▶ [Required action]:
Where does the string "things" appear in the listing below? Copy every line where it does.

────────

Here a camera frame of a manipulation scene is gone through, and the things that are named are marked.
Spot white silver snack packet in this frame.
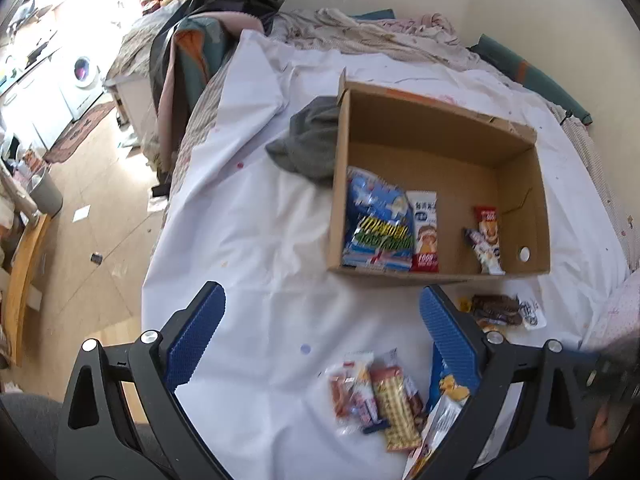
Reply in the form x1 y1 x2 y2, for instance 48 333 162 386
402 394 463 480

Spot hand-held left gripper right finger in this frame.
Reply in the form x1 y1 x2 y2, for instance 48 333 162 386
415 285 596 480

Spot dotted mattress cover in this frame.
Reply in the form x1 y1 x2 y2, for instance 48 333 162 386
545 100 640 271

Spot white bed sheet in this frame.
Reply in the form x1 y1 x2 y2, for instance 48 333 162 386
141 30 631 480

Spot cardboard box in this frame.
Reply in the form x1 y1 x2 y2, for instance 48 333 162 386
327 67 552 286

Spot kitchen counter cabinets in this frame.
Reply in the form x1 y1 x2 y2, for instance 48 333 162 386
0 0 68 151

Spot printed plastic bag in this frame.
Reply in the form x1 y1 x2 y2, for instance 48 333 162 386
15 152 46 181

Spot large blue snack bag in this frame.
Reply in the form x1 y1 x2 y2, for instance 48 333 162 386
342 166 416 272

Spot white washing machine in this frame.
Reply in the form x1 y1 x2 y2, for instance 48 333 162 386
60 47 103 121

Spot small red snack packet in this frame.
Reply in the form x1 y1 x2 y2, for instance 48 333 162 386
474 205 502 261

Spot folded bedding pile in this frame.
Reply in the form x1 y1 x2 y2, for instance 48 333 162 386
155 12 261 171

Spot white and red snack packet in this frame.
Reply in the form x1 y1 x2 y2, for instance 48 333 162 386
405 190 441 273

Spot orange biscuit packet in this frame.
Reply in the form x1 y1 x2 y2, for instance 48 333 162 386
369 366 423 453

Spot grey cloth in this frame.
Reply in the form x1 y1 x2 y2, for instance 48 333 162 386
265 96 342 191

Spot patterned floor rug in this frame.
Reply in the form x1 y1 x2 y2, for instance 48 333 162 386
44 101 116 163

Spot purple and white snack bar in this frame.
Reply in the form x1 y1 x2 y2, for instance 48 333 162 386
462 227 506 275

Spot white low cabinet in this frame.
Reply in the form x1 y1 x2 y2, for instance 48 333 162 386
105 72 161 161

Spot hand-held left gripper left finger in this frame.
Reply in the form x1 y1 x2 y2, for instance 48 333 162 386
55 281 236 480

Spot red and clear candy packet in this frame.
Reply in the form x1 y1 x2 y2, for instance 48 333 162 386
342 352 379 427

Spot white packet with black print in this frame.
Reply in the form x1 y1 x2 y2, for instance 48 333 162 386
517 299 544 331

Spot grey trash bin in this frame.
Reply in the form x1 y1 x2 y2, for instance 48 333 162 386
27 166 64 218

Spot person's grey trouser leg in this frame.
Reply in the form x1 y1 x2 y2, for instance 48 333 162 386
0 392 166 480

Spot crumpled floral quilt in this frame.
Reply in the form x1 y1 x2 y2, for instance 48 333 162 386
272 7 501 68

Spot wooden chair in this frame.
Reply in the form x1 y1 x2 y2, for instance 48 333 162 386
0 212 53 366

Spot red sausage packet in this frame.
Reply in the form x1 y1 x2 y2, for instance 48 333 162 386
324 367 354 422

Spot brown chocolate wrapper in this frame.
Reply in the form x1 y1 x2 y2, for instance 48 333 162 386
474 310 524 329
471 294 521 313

────────

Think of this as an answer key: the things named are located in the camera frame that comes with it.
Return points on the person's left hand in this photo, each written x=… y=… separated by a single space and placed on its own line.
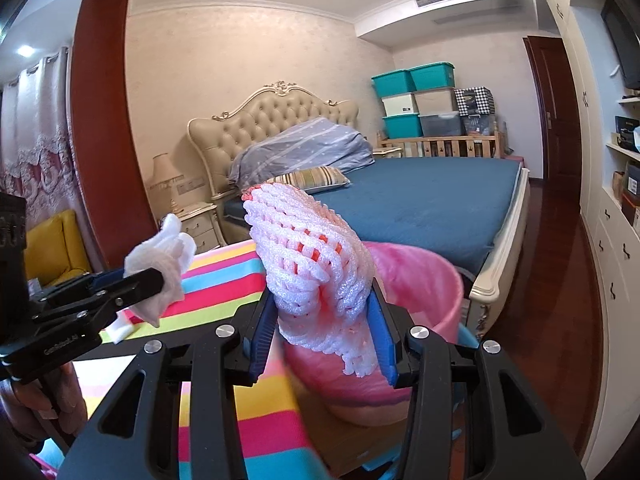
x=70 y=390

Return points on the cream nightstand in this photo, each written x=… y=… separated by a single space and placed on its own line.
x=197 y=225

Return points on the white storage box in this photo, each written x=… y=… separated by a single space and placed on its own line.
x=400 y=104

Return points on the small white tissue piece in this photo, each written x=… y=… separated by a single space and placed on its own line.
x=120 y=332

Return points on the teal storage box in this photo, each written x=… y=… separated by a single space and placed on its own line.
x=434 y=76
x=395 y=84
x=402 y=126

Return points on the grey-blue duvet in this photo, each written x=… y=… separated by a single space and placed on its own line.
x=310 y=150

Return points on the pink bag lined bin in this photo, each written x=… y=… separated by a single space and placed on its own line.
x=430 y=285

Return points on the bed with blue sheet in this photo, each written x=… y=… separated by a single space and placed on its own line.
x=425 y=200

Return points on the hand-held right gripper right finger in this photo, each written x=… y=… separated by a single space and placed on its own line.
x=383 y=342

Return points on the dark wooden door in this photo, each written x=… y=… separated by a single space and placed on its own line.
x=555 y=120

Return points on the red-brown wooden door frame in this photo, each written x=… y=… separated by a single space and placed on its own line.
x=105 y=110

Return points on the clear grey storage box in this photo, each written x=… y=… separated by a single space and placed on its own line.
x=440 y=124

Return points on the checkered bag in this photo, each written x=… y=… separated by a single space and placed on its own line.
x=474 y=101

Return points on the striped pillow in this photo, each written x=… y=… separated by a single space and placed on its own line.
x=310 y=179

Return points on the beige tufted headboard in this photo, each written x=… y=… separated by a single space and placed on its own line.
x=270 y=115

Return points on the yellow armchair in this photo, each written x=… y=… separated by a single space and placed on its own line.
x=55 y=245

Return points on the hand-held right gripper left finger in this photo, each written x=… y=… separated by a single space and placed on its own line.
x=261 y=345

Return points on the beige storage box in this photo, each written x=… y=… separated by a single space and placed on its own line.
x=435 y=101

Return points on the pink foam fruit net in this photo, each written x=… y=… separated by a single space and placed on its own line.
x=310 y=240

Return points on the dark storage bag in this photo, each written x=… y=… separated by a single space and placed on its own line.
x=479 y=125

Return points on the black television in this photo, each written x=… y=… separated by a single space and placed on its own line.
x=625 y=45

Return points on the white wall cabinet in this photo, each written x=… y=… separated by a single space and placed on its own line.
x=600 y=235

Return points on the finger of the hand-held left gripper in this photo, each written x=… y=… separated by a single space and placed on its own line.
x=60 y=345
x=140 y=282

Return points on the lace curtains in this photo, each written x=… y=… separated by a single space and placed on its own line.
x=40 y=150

────────

▶ [Written response]:
Here a camera frame of a manipulation scene is gone through, and the things that are named are marked.
Think of this as an answer key: the things named are located in the camera frame that comes with it.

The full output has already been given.